*Exercise brief*
Scan the entries for lines with the word "dark", then copy those lines.

------ Exercise materials ------

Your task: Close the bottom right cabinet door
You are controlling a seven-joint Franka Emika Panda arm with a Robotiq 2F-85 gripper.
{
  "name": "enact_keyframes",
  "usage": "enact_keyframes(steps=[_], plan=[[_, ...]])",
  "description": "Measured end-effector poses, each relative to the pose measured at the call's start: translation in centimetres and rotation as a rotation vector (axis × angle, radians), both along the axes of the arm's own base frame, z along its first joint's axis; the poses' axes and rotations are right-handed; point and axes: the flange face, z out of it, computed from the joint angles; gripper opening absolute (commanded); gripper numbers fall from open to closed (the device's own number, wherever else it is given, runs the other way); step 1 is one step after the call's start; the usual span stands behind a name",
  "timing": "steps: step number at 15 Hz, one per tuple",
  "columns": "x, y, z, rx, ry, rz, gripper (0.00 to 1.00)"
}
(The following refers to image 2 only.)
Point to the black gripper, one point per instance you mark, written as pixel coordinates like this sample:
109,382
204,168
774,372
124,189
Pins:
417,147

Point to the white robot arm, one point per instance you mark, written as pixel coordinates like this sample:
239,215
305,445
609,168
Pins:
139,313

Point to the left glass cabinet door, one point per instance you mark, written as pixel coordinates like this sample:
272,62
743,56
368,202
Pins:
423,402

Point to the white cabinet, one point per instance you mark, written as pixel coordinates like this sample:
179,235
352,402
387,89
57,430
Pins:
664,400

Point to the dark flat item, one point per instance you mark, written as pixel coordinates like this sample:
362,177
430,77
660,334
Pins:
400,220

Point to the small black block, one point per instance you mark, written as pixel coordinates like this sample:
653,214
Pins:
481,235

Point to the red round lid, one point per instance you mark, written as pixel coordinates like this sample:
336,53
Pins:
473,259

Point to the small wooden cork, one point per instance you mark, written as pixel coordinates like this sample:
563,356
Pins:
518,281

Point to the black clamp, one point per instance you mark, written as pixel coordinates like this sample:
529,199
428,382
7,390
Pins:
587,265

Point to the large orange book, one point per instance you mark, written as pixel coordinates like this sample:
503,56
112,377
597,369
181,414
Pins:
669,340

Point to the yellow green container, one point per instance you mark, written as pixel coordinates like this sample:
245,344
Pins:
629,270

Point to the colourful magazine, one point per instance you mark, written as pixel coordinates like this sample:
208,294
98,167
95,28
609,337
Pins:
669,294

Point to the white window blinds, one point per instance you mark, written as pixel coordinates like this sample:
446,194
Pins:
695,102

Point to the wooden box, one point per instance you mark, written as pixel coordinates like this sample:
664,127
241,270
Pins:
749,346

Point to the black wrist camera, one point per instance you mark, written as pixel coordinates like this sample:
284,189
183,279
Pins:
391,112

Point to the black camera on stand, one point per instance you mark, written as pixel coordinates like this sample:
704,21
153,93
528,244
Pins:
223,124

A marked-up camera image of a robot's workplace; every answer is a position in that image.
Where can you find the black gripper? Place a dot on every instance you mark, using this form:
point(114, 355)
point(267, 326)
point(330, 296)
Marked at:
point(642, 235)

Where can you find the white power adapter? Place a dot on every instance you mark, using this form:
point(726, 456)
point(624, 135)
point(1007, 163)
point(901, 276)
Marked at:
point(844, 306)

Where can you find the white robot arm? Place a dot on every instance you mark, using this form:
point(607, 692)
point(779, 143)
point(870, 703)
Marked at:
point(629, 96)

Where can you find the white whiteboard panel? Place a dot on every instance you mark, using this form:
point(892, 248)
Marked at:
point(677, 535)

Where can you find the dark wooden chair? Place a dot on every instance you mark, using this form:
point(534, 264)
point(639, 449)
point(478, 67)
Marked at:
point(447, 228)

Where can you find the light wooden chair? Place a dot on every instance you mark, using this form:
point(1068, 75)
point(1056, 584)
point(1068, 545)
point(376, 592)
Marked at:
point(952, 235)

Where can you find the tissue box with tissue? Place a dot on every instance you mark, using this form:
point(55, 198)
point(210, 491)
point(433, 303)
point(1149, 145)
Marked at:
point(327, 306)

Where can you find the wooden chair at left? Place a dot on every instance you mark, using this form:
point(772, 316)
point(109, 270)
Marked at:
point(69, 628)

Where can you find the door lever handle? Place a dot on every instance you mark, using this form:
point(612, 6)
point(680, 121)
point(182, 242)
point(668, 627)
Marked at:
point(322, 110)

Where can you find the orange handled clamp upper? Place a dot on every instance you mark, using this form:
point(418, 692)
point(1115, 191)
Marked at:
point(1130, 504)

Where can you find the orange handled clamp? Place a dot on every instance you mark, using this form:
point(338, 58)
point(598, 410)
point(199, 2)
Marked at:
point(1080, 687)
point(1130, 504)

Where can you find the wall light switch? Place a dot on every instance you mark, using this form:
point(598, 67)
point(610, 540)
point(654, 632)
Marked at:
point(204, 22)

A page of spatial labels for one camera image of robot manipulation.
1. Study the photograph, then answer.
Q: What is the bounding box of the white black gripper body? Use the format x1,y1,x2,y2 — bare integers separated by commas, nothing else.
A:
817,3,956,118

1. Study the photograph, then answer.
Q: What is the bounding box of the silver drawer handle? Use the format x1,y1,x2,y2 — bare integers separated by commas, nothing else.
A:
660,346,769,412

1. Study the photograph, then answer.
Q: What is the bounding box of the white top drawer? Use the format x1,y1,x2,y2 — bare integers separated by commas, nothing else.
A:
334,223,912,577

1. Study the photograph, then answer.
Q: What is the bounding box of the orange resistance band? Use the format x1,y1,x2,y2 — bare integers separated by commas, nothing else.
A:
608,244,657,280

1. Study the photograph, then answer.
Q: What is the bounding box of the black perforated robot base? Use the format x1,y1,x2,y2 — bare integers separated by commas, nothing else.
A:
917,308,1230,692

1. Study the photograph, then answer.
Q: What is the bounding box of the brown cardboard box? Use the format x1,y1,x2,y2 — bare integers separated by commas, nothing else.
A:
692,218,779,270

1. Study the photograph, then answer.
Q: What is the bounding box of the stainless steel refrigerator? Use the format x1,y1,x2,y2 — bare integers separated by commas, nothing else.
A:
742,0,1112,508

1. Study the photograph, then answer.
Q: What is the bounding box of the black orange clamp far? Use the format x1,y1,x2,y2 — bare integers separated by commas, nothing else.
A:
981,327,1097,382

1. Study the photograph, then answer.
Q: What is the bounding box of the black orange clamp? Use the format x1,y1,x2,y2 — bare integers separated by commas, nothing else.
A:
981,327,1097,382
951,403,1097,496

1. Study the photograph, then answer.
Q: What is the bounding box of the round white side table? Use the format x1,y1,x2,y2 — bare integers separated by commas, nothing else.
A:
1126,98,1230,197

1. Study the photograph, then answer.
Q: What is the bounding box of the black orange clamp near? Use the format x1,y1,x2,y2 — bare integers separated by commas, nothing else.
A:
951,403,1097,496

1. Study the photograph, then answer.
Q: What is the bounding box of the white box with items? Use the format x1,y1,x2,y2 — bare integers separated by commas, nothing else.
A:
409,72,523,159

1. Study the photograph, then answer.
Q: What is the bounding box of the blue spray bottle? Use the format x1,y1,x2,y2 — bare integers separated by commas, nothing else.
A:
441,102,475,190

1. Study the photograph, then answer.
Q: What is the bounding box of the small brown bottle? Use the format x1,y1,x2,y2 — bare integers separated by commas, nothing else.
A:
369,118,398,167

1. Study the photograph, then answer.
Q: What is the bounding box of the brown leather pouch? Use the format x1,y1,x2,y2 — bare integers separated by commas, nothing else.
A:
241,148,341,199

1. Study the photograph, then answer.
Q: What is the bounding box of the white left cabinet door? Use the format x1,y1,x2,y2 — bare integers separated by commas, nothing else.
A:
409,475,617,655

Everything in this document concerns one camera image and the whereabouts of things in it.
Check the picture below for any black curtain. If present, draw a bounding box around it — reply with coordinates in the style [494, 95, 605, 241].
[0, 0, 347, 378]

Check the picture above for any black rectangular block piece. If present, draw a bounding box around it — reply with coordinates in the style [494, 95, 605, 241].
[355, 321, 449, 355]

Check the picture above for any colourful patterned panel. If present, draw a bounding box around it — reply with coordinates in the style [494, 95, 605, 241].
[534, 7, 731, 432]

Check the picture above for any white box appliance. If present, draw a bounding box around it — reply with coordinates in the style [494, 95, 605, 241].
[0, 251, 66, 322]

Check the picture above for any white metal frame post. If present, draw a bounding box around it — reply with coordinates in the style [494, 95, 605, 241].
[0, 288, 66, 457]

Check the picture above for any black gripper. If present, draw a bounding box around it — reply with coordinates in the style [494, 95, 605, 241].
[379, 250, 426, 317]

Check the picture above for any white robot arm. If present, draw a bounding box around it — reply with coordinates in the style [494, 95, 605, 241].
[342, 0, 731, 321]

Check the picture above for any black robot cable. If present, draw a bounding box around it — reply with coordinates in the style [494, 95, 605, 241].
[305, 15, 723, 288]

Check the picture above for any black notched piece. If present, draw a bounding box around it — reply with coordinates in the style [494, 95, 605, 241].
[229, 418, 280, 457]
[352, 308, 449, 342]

------

*Answer to the exercise*
Point to the dark flat item, one point per instance you mark, written as pixel coordinates like this sample:
Where can you find the dark wooden chair? Place a dot on every instance you mark, using this form:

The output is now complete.